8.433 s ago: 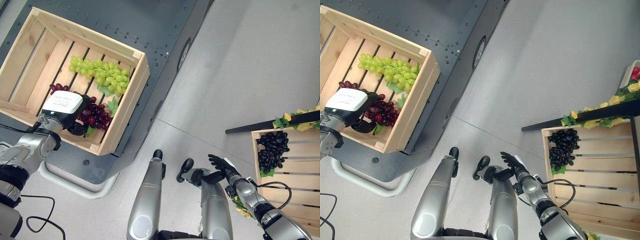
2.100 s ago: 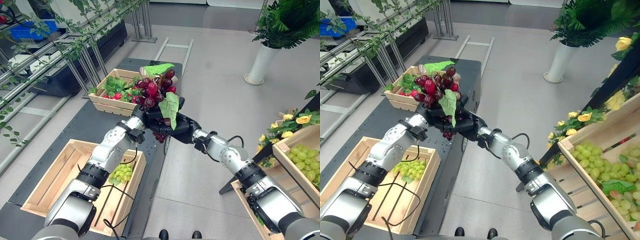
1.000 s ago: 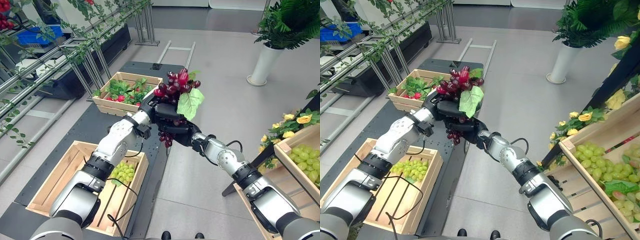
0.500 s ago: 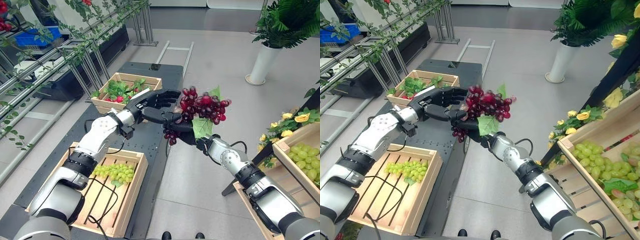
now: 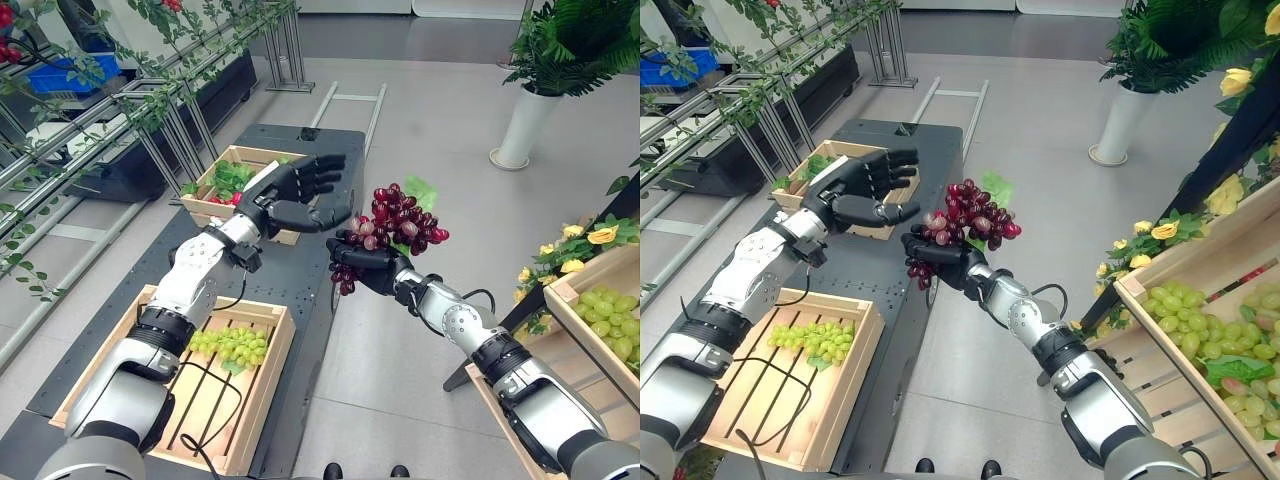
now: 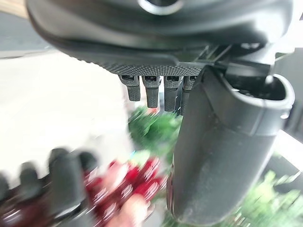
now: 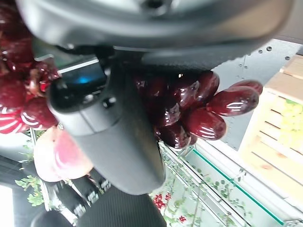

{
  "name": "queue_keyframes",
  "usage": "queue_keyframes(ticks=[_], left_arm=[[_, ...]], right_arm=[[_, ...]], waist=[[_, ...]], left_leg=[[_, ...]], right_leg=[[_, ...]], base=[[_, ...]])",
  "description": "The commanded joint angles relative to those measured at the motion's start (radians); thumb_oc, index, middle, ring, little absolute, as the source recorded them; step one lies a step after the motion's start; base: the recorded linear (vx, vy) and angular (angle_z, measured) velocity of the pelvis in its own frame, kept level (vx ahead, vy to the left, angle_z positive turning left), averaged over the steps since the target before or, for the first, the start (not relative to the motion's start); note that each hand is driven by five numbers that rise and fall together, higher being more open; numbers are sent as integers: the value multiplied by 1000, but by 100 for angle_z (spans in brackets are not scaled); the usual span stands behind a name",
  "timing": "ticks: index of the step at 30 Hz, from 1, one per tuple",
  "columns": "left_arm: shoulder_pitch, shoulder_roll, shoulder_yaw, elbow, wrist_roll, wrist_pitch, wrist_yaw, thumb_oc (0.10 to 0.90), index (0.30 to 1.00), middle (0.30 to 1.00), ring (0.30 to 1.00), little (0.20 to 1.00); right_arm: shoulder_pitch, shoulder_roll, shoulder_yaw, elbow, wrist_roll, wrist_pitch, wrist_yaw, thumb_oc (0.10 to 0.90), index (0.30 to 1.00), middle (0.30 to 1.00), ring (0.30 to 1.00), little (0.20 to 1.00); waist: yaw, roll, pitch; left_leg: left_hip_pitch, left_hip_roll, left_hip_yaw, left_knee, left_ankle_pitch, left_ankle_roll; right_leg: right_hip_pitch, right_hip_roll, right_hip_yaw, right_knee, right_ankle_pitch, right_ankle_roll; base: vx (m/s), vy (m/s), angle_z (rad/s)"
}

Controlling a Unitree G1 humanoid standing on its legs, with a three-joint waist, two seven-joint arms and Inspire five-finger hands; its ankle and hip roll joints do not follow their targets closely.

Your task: Pick up the fruits from the basket on one side to the basket on the other side

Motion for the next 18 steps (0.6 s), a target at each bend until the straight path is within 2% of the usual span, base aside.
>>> queue_keyframes(ticks=[1, 4, 13, 18], left_arm=[[-7, -12, 110, 81, -92, -173, 76, 800, 900, 900, 900, 900], [27, -39, 134, 70, -72, -195, 104, 800, 900, 900, 900, 900], [147, -77, 178, 55, -39, -186, 101, 800, 900, 900, 900, 900], [240, -84, 186, 75, -14, -184, 35, 800, 900, 900, 900, 900]], right_arm=[[-21, 50, -115, 6, 29, -135, 84, 400, 300, 300, 300, 300], [5, 49, -127, 8, 14, -120, 76, 400, 300, 300, 300, 300], [140, 23, -171, 65, -40, -114, 119, 400, 300, 300, 300, 300], [264, 15, -206, 103, -104, -131, 167, 400, 300, 300, 300, 300]], waist=[[23, -33, -150], [21, -37, -149], [11, -38, -139], [0, -34, -123]], left_leg=[[-26, -21, -10, -1, -51, -29], [-27, -21, -11, -1, -52, -29], [-21, -20, 2, -1, -55, -25], [-21, -21, 15, -1, -56, -20]], right_leg=[[0, -11, 5, 3, -8, -19], [-1, -10, 8, 3, -8, -20], [-2, -7, 22, 3, -2, -18], [-8, -5, 35, 3, 4, -13]], base=[[0, 0, 0], [0, 0, 0], [16, 8, -1], [44, 28, -4]])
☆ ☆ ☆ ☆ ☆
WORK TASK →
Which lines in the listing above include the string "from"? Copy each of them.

EXERCISE ANSWER →
  "timing": "ticks: index of the step at 30 Hz, from 1, one per tuple",
Your task: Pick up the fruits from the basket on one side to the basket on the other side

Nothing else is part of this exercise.